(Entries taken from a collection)

=======

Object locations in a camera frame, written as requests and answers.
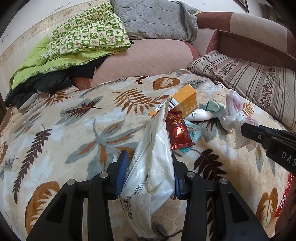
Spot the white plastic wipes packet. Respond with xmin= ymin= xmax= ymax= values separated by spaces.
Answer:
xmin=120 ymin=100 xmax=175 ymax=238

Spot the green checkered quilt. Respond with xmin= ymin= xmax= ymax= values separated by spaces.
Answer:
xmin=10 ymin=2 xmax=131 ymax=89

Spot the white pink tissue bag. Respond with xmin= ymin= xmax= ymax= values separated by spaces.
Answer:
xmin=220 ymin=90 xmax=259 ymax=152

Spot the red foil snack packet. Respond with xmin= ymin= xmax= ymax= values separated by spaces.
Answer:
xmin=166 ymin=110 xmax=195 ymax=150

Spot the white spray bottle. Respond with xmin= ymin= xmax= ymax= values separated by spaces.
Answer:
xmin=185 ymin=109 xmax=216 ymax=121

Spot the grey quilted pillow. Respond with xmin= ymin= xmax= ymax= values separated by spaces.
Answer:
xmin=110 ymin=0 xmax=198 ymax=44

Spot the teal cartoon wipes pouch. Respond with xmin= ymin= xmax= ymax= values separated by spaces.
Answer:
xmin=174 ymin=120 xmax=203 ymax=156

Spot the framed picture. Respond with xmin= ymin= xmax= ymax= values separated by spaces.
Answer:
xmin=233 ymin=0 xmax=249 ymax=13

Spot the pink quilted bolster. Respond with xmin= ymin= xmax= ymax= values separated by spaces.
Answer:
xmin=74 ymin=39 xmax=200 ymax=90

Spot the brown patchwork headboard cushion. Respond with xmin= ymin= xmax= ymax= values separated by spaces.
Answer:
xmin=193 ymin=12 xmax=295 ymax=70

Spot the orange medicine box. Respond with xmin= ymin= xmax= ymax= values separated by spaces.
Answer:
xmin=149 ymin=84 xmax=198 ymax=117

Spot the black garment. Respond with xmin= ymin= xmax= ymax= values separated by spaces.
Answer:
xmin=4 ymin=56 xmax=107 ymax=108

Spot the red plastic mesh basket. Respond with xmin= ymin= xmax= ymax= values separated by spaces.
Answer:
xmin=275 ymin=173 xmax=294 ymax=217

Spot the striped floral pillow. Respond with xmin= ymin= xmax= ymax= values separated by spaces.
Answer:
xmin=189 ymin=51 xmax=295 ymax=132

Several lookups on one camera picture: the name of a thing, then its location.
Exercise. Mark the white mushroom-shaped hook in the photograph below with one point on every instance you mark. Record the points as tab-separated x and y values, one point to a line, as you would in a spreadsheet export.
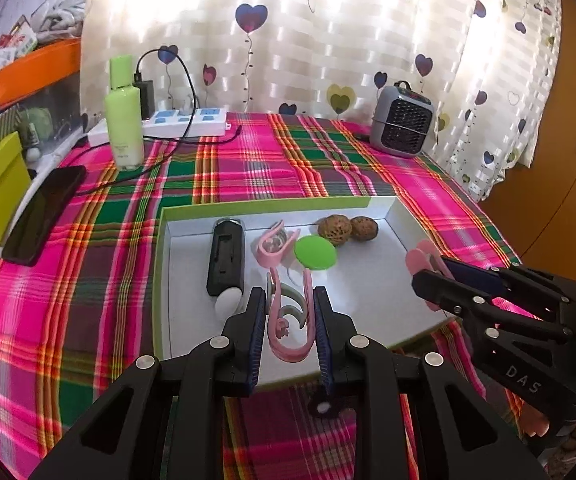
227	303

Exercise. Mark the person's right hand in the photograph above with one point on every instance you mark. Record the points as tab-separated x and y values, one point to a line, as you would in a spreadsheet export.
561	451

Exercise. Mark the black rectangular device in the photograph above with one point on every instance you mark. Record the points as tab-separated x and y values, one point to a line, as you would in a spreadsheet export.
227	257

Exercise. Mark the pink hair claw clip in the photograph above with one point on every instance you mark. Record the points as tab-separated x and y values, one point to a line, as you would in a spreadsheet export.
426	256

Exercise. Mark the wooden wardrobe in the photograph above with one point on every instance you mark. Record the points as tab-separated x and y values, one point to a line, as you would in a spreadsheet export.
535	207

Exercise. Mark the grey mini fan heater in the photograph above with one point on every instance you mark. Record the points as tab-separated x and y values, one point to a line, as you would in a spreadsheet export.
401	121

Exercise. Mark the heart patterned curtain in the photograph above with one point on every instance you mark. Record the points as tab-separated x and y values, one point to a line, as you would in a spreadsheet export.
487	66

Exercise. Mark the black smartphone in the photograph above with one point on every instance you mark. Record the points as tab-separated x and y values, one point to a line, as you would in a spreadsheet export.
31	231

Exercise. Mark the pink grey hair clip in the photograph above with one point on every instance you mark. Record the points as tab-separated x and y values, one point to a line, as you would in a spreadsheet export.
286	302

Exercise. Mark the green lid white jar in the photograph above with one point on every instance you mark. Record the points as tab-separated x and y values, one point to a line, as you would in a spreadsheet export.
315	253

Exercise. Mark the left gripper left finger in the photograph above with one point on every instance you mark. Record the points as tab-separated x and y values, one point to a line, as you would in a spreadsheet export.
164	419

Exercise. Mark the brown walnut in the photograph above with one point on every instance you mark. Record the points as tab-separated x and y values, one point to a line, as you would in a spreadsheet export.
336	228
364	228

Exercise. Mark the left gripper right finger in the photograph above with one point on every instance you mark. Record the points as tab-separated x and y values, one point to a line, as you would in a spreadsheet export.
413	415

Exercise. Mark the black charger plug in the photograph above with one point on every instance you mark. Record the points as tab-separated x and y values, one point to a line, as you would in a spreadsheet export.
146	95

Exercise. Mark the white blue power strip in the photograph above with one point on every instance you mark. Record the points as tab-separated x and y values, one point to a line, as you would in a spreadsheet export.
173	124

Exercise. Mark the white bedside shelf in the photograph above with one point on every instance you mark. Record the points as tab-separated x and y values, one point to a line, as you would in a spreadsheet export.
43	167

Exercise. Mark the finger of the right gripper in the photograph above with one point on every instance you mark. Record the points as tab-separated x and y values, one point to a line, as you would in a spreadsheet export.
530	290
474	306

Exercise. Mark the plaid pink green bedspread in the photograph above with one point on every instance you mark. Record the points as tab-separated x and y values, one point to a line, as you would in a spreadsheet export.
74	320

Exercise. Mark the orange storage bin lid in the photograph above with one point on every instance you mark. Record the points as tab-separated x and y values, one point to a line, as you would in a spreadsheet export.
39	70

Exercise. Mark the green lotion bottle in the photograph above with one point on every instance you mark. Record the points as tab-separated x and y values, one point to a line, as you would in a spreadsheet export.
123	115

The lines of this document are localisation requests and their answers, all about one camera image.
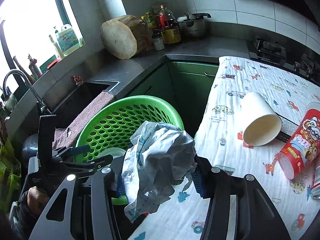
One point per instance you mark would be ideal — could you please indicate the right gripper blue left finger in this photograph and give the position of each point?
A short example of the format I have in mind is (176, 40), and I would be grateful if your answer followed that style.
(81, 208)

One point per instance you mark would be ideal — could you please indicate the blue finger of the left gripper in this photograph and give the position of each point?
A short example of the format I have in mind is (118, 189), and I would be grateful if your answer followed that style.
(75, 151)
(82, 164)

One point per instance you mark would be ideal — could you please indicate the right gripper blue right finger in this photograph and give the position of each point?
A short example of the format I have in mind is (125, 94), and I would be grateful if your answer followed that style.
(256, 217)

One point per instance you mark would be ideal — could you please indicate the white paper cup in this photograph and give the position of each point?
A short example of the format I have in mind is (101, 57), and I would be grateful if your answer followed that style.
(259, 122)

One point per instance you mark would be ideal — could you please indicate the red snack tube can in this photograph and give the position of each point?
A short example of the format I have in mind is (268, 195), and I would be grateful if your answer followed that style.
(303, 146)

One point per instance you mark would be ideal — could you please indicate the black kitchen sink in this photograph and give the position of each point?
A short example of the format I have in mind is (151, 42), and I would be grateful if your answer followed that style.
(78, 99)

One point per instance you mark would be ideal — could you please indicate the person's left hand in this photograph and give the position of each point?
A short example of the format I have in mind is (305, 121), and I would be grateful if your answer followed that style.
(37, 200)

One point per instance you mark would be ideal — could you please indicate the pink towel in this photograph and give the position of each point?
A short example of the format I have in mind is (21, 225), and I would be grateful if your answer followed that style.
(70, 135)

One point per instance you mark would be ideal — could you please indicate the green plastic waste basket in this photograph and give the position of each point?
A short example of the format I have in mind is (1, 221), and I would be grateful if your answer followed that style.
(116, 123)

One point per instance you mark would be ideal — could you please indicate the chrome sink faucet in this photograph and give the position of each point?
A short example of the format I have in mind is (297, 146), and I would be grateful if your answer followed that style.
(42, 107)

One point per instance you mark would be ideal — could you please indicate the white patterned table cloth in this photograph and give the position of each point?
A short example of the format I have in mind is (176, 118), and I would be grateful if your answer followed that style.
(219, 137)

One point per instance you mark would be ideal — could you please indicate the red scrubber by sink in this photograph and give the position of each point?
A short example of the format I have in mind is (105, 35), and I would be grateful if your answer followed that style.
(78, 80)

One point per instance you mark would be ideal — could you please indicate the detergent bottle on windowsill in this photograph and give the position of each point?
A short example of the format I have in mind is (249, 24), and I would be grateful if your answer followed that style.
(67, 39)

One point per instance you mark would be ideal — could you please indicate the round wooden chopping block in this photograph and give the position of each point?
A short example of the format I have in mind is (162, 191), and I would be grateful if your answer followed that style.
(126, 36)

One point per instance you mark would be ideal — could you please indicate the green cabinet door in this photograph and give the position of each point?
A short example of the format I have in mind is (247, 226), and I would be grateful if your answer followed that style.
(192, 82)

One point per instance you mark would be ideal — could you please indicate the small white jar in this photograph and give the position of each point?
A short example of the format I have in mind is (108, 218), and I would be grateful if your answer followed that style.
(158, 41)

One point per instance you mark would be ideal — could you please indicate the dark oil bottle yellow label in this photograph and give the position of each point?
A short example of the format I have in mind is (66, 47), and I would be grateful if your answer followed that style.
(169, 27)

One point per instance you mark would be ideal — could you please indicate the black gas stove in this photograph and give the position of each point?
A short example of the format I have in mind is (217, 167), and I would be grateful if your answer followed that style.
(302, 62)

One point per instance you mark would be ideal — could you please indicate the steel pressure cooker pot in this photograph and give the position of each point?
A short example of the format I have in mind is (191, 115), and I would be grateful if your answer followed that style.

=======

_Work task_
One stretch of the lines above is wanted, from the line that contains "Exercise. Mark the orange" through the line that contains "The lines of". Output it exactly.

_Answer to this problem_
Exercise. Mark the orange storage bin lid in the photograph above with one point on every instance you mark. Record the points as tab-separated x and y values, one point to a line, as you would in a spreadsheet export.
39	70

Exercise. Mark the green lotion bottle in the photograph above with one point on every instance you mark. Record the points as tab-separated x and y values, one point to a line, as you would in a spreadsheet export.
123	115

The lines of this document are localisation requests and their answers, all about one camera image.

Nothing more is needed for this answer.